Assignment: Among the entries below, find the lines that hold the word "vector" and report them.

[Dataset — start]

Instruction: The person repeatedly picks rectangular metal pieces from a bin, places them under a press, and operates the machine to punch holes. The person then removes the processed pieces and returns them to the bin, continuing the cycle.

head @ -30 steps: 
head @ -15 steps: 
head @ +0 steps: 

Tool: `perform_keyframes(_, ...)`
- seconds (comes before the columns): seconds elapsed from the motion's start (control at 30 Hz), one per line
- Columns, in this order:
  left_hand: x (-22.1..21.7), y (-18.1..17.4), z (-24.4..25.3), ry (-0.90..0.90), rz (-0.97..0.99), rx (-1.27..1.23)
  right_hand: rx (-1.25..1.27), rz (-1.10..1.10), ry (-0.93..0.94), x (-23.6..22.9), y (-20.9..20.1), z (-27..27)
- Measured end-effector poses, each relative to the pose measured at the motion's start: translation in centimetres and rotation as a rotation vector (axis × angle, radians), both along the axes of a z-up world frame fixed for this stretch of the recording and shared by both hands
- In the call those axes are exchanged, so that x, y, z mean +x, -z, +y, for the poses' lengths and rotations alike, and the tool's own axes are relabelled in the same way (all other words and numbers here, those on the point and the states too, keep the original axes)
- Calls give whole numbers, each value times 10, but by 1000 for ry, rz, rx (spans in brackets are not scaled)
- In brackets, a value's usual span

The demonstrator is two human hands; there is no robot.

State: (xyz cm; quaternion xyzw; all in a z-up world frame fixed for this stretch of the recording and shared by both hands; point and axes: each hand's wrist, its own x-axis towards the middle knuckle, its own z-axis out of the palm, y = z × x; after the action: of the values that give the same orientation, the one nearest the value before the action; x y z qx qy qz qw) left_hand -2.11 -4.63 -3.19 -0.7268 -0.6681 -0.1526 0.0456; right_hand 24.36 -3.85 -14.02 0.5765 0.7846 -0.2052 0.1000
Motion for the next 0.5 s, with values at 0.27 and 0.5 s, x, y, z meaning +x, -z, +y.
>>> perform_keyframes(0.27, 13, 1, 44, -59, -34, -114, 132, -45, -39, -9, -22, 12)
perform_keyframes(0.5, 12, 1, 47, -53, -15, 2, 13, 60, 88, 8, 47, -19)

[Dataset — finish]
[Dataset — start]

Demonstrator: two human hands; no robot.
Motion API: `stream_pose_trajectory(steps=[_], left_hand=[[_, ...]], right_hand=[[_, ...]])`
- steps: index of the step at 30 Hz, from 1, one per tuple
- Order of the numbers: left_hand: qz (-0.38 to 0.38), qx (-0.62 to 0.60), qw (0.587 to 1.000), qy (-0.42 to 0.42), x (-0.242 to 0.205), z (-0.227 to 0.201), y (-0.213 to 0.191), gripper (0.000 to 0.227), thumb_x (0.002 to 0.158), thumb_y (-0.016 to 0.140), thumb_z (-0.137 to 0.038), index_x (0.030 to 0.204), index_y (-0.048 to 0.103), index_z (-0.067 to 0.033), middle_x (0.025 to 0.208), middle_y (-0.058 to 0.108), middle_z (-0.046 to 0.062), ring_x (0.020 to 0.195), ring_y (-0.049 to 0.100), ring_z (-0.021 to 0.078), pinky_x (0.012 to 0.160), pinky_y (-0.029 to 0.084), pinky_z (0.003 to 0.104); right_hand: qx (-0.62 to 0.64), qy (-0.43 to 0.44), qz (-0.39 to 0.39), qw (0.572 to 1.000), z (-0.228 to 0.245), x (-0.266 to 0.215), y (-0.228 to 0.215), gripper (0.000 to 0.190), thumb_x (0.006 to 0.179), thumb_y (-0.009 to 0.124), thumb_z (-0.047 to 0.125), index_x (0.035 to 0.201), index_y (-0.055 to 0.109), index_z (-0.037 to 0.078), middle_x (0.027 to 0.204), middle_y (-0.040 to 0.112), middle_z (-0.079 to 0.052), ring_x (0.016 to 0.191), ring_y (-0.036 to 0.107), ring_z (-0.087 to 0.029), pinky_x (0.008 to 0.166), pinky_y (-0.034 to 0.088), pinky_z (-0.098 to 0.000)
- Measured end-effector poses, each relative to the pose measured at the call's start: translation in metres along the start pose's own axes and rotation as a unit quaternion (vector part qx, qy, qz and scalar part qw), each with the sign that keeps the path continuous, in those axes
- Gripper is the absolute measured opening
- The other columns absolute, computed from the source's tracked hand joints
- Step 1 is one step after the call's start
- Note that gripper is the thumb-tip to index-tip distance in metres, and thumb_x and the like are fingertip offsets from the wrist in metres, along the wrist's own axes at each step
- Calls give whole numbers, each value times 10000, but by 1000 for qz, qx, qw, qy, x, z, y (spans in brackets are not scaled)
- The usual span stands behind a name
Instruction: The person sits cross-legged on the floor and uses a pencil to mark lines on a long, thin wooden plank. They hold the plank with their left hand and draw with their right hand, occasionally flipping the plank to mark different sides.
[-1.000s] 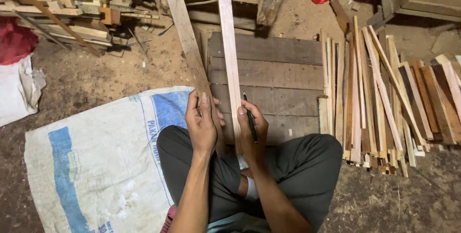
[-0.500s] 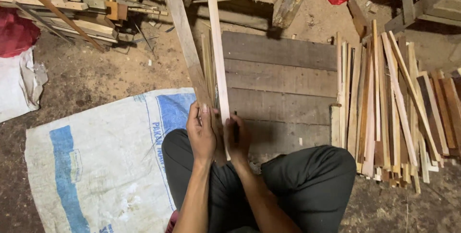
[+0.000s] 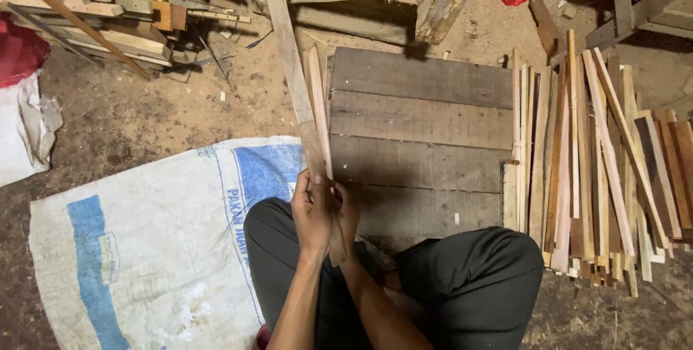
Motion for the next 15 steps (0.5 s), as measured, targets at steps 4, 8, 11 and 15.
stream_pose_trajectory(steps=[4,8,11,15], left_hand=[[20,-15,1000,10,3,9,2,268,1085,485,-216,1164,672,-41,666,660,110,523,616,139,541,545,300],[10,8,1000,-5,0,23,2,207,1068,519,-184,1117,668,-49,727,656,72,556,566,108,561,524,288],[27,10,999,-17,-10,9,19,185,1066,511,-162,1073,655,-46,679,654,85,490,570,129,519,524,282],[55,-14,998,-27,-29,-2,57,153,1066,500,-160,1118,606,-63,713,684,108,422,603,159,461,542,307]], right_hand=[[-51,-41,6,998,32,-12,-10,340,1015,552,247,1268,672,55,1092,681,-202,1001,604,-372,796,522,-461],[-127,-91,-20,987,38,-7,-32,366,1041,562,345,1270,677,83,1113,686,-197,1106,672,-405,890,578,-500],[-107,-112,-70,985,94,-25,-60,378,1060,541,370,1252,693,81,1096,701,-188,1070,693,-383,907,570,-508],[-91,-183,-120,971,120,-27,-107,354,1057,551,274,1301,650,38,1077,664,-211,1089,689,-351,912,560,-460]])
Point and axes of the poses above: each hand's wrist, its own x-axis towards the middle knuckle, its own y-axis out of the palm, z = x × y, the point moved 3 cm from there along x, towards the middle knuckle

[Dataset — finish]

Solution to the exercise:
- Measured end-effector poses, each relative to the pose measured at the motion's start: translation in centimetres and rotation as a rotation vector (axis × angle, radians), both along the axes of a z-up world frame fixed for this stretch of the recording and shared by both hands
- Measured end-effector poses, each relative to the pose measured at the call's start: translation in metres along the start pose's own axes and rotation as a unit quaternion (vector part qx, qy, qz and scalar part qw), each with the sign that keeps the path continuous, in those axes

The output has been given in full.